INSTRUCTIONS TO FOLLOW: Copy each line in the data that includes the word "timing".

RAW DATA:
Segment Open
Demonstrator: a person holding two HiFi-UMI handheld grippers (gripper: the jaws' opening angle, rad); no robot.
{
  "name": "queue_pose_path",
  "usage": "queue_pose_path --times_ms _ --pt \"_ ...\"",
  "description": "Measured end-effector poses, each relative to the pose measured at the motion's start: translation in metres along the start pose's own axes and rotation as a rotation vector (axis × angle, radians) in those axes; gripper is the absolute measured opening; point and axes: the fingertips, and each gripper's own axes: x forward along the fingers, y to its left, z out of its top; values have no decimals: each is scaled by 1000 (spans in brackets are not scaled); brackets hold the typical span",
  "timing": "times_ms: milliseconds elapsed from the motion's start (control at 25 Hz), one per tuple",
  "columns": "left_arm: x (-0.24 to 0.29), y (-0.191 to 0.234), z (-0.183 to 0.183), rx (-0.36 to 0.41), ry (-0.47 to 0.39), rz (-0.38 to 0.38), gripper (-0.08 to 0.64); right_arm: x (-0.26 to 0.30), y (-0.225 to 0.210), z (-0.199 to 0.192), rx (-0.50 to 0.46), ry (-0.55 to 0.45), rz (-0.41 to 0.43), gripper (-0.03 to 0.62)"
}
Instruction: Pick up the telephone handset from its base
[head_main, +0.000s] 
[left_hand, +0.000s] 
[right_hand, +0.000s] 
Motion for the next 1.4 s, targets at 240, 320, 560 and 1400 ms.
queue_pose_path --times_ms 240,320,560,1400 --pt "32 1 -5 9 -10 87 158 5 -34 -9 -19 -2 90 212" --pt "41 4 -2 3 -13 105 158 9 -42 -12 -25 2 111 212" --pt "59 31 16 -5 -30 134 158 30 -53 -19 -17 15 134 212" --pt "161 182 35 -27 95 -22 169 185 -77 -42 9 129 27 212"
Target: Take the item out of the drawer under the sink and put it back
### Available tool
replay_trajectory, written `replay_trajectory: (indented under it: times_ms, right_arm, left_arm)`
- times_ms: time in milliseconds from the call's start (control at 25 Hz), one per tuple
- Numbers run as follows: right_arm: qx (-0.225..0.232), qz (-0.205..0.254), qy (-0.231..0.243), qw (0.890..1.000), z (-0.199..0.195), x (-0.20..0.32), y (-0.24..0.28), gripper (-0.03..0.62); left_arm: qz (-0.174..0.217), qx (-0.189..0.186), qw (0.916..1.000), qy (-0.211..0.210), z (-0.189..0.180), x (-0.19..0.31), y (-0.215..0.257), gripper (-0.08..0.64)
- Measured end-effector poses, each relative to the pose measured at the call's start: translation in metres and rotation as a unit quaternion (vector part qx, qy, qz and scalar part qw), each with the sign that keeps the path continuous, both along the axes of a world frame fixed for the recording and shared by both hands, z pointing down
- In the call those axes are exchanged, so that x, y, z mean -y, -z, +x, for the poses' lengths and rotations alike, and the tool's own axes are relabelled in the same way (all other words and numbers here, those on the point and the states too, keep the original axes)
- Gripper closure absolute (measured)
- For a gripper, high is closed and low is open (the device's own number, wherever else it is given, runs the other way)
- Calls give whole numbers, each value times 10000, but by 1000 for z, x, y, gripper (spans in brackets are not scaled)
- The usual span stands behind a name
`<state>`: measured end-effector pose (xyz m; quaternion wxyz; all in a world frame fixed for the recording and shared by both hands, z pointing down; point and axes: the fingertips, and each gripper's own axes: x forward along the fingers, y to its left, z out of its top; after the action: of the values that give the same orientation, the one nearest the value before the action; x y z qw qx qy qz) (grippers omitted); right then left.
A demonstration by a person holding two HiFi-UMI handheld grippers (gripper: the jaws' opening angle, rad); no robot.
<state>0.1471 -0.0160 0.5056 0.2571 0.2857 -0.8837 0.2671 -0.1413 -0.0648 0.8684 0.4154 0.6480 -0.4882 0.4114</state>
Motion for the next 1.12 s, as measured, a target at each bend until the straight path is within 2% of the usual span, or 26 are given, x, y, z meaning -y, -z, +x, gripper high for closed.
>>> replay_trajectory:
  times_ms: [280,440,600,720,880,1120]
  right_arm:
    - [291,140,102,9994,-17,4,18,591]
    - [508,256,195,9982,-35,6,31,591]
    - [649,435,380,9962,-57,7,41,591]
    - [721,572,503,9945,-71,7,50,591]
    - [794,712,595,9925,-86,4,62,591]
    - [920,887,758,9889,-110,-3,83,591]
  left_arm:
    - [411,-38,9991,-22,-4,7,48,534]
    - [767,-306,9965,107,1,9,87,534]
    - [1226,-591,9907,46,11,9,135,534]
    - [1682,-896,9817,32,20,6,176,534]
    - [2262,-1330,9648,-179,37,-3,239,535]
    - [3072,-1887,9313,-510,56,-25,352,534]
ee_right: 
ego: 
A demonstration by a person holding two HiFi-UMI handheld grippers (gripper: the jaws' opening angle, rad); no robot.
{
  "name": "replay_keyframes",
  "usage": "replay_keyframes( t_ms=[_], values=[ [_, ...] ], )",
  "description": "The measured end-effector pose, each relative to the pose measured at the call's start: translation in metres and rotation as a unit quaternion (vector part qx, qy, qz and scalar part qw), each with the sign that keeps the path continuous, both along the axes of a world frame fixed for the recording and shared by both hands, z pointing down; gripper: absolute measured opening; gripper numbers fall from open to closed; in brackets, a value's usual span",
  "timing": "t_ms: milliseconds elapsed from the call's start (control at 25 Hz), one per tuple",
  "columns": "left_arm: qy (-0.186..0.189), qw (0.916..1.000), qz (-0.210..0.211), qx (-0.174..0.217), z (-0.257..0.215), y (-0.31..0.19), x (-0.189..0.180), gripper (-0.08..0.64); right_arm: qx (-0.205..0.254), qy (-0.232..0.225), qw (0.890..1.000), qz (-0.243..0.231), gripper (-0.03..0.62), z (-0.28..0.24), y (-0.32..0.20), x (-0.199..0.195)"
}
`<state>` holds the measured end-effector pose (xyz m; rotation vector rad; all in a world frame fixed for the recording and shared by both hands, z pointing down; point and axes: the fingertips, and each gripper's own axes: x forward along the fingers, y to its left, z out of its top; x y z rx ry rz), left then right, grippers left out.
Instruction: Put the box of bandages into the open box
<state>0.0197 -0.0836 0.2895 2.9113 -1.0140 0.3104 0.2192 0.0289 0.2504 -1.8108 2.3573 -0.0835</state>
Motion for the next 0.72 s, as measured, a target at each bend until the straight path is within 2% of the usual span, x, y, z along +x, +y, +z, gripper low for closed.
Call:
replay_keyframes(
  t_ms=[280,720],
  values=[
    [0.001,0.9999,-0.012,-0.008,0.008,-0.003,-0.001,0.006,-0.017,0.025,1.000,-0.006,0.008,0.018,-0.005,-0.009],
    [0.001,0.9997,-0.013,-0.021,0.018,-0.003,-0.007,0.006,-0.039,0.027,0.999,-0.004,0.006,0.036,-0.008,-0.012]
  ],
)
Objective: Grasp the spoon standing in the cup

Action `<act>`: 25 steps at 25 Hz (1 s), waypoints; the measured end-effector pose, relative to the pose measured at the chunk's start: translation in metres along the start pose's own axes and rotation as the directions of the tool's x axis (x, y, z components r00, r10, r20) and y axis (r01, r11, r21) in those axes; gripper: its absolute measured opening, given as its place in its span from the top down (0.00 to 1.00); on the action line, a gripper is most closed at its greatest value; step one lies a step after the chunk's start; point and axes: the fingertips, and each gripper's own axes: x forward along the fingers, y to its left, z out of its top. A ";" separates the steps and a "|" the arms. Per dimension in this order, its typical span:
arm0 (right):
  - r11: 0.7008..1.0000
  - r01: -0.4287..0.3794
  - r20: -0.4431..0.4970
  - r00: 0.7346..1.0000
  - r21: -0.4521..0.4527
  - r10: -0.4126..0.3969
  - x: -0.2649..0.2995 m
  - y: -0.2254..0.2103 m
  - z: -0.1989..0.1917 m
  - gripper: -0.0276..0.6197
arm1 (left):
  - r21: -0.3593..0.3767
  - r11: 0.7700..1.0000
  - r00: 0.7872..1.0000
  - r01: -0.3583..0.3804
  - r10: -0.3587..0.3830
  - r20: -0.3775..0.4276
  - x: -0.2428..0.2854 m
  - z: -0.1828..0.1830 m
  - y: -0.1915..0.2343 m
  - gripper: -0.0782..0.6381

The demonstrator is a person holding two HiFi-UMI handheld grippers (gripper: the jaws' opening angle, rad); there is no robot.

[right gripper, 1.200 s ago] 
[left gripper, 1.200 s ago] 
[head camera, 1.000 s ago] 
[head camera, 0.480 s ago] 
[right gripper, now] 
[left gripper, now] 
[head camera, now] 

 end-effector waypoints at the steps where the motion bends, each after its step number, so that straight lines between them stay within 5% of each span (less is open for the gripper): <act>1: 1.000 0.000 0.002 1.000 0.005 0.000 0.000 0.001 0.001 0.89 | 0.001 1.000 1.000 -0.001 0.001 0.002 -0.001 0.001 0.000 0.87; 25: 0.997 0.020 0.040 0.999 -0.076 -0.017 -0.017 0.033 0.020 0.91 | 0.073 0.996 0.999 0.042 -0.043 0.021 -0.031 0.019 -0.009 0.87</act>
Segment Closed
PROBLEM SOLUTION:
  "timing": "times_ms: milliseconds elapsed from the motion's start (control at 25 Hz), one per tuple",
  "timing": "t_ms: milliseconds elapsed from the call's start (control at 25 Hz), one per tuple",

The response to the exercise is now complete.